L’uomo invisibile

Il problema di essere “visibile” - e quando dico visibile intendo “sessualmente visibile” - a lungo è rimasto confinato alla parte femminile dell’umanità. Non so quanto la parte in questione considerasse un piacere occuparsi di questo aspetto della propria sfera personale, e quanto fosse invece un peso, un obbligo imposto dalla controparte, notoriamente più prepotente e autoritaria. Sta di fatto che per molto tempo è stato così: le donne dovevano preoccuparsi del loro aspetto e gli uomini, che avevano costruito le regole del “gioco” sessuale a loro convenienza, potevano permettersi qualche sciatteria in più.

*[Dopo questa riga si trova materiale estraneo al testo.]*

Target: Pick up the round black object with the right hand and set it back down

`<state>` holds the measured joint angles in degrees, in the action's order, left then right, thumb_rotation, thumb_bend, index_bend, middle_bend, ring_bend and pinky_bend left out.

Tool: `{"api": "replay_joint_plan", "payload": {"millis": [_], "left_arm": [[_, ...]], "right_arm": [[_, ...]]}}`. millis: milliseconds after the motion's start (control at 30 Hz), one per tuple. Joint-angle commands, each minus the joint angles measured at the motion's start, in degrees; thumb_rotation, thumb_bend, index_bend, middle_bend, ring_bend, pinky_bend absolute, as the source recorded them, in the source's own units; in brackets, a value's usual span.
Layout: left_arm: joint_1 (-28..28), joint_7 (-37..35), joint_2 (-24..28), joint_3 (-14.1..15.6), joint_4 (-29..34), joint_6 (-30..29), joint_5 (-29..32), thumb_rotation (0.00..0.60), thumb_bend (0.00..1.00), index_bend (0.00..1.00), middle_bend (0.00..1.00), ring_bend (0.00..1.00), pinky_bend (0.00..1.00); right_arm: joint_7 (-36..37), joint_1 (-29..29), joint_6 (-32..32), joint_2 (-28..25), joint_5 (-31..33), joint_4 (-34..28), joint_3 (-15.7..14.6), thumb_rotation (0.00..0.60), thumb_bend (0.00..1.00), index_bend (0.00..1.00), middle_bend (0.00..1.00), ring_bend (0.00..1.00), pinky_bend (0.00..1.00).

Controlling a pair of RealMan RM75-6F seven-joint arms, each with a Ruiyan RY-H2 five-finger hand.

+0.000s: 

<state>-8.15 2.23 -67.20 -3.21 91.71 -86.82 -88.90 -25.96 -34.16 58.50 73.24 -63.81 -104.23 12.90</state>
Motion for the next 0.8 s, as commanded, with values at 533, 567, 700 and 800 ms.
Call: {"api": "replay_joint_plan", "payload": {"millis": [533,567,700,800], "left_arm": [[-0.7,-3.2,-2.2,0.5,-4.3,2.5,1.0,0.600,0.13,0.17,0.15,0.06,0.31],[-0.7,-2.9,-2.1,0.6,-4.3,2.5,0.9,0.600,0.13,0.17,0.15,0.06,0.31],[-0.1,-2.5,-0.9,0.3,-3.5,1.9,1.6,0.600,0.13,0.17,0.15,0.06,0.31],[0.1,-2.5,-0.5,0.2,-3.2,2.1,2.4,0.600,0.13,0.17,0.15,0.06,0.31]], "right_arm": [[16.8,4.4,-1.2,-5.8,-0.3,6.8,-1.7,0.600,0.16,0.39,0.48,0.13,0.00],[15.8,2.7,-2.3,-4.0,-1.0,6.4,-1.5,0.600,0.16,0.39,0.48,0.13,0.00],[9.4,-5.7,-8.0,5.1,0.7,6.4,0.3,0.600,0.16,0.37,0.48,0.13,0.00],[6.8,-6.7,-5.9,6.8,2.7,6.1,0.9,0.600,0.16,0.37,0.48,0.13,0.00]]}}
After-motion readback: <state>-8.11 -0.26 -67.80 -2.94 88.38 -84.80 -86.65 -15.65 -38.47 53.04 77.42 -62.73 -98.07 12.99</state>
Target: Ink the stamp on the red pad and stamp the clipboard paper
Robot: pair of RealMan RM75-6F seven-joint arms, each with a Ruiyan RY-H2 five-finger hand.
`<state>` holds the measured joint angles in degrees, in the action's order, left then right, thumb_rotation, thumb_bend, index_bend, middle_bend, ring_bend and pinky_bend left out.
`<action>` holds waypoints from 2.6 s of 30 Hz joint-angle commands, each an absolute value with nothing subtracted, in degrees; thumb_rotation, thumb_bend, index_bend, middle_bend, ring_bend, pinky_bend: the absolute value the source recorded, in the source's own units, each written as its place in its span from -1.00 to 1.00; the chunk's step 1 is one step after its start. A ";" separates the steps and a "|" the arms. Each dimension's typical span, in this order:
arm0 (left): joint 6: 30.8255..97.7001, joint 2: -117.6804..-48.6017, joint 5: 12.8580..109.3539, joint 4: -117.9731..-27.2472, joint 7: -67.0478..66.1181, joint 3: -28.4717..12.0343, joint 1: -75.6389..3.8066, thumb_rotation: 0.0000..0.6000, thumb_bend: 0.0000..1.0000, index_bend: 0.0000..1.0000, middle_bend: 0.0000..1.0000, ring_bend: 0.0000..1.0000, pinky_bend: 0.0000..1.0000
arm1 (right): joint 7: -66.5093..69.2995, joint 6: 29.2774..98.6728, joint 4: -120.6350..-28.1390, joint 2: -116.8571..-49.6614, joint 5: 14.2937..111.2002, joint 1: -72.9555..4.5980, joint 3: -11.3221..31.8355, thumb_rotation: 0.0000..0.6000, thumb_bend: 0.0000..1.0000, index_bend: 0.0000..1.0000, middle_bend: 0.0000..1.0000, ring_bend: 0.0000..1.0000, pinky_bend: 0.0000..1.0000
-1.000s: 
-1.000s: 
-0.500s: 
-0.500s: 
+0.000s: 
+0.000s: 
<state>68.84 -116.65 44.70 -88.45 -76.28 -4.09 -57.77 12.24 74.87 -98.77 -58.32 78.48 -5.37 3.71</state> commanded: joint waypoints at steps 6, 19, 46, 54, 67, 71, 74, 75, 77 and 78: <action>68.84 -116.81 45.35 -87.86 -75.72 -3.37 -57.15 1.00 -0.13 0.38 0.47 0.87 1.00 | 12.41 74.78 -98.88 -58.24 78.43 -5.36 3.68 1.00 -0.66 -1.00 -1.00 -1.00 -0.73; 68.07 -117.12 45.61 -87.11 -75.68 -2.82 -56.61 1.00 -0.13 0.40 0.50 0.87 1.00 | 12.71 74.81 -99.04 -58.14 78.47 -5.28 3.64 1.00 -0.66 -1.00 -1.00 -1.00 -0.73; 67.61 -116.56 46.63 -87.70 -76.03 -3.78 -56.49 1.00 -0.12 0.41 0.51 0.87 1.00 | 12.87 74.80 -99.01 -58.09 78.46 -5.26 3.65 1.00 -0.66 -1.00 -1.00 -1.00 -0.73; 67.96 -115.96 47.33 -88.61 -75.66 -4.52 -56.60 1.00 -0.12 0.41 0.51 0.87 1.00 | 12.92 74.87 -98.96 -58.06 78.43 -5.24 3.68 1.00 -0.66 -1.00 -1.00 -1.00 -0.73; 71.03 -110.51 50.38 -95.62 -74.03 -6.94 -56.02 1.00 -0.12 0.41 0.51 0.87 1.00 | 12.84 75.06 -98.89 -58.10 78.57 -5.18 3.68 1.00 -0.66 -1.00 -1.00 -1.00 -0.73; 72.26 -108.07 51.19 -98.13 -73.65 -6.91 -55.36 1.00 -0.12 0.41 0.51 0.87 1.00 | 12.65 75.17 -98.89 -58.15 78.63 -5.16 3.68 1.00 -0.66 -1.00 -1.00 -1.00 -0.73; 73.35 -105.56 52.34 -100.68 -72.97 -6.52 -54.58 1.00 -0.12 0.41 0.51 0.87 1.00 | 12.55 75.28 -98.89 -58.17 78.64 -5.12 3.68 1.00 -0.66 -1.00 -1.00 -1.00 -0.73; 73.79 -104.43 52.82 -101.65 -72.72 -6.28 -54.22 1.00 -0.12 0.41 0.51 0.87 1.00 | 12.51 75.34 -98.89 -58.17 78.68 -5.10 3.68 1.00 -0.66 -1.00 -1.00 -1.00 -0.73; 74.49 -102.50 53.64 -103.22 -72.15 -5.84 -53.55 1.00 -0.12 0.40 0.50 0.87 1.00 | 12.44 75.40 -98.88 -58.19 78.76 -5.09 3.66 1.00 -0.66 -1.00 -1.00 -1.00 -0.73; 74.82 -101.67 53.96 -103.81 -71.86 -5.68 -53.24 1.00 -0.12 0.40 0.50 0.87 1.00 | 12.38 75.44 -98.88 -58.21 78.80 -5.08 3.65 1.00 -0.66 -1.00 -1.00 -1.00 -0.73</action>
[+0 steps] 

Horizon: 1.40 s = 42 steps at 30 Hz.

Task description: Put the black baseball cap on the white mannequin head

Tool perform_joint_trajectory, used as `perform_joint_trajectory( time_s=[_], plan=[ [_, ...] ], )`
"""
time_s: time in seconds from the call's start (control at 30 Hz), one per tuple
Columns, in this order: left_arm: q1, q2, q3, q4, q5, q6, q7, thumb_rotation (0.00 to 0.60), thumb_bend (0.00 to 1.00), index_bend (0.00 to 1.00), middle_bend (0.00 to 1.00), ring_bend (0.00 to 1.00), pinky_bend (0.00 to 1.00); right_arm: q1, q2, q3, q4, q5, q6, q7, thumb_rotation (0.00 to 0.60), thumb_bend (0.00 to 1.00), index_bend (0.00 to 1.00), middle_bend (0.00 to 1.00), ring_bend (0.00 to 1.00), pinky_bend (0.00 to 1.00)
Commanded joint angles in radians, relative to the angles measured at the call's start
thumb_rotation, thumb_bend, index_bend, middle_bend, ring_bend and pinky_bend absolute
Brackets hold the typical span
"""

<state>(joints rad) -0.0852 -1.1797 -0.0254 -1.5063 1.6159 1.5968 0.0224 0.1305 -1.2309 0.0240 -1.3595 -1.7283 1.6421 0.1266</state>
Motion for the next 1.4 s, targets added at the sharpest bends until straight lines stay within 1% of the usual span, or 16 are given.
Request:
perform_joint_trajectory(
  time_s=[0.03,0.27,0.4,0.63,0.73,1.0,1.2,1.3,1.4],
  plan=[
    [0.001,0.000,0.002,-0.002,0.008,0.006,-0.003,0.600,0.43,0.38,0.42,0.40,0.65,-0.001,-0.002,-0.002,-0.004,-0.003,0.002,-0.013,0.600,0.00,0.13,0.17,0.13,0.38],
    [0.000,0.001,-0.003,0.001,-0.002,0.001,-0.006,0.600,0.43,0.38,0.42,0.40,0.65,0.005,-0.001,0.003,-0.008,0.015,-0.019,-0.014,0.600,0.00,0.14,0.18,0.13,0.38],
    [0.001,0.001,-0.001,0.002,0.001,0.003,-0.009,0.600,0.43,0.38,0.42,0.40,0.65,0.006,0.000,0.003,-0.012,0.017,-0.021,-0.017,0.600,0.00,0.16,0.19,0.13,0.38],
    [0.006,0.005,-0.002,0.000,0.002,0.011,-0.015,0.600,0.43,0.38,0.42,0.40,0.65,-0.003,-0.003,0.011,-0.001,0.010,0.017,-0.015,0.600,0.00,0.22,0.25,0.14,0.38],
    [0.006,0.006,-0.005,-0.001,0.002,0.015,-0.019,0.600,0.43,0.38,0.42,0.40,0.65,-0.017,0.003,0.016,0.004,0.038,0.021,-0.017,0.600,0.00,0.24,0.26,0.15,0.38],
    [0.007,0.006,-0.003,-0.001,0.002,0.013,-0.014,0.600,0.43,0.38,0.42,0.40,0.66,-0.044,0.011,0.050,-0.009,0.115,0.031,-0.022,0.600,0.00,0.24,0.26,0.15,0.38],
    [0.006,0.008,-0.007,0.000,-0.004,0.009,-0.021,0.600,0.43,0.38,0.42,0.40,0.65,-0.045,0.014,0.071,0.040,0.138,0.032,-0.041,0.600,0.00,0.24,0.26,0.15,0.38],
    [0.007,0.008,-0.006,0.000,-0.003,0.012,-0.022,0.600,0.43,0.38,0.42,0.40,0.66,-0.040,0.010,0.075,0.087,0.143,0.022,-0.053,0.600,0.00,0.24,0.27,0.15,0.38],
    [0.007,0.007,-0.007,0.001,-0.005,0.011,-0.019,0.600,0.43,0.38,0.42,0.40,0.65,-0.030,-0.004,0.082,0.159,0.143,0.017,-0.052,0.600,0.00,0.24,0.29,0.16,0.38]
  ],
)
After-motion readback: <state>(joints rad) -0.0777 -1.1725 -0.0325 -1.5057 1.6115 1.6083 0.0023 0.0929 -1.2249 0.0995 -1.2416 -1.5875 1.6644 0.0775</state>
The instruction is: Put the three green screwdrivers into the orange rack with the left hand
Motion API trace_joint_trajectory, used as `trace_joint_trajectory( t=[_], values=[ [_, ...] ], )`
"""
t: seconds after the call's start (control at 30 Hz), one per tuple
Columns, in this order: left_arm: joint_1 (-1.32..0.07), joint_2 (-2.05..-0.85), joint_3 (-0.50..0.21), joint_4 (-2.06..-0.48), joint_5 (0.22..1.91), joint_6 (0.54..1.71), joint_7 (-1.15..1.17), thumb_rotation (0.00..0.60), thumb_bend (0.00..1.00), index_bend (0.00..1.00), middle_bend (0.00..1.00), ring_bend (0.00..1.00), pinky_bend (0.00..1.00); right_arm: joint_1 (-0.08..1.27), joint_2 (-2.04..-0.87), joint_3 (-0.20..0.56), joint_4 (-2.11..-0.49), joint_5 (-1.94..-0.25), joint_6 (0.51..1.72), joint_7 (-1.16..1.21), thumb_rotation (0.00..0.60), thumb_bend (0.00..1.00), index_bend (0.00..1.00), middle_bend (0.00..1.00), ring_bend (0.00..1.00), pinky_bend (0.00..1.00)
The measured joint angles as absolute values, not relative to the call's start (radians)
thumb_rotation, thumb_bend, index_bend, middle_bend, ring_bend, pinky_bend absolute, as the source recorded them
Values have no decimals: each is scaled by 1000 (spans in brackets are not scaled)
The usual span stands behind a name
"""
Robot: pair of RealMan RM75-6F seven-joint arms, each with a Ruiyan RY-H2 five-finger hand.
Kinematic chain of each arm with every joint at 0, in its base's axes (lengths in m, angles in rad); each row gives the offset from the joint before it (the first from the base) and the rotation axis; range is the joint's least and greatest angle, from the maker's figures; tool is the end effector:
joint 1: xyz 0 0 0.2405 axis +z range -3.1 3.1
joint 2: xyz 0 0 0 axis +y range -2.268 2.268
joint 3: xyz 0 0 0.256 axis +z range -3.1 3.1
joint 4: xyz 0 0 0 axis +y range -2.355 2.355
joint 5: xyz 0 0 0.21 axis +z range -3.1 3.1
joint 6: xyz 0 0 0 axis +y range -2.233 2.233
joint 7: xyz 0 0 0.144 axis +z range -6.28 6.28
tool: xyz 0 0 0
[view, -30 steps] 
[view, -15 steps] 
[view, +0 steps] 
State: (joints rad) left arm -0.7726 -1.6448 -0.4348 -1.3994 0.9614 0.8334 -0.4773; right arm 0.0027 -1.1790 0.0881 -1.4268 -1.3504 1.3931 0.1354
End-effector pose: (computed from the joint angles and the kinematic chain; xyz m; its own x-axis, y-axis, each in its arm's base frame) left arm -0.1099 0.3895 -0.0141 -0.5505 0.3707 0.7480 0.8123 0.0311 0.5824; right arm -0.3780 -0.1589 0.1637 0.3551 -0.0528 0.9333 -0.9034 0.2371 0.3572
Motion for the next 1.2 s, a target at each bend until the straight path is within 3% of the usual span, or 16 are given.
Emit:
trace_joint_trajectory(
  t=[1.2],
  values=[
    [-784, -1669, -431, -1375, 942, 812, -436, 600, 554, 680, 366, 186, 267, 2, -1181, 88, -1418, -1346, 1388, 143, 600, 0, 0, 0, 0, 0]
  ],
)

A lungo, dunque, le donne hanno temuto l’arrivo di quell’età che segnava, diciamo così, la loro pensione estetica, il ritiro dal “gioco” di cui sopra per “raggiunti limiti”.

Tutta roba che appartiene al passato. A giudicare da quanto vedo in giro, per “raggiungere il limite”, esteticamente e socialmente, oggi per una donna ci vuole molto ma molto più tempo e l’età, comunque mai amata, comincia a non essere altrettanto temuta. Il problema, semmai, investe oggi gli uomini ai quali non basta più, come nel passato, puntellare i canoni estetici con le coordinate bancarie: le donne chiedono di più e sono più selettive.

Al punto che un sondaggio è stato in grado di determinare a quale età un uomo esca dal “radar” dell’interesse femminile: 39 anni. Arrivato alla soglia dei quaranta, l’uomo verrebbe percepito più come una “figura paterna” che come possibile attrezzatura ginnica atta alla stimolazione dei centri del piacere. Al sottoscritto, che purtroppo ha superato da tempo la soglia critica, resta nell’animo un po’ di amarezza, per questo confinamento coatto, ma anche il sollievo di chi non avverte più lo stress di dover dimostrare qualcosa. Chissà, magari, senza impegno e tanto per ridere, da questa zona grigia ignorata dal radar, sarà possibile lanciare, a titolo dimostrativo, qualche imprevisto segnale di fascino. E firmarlo, anche: L’Uomo Invisibile.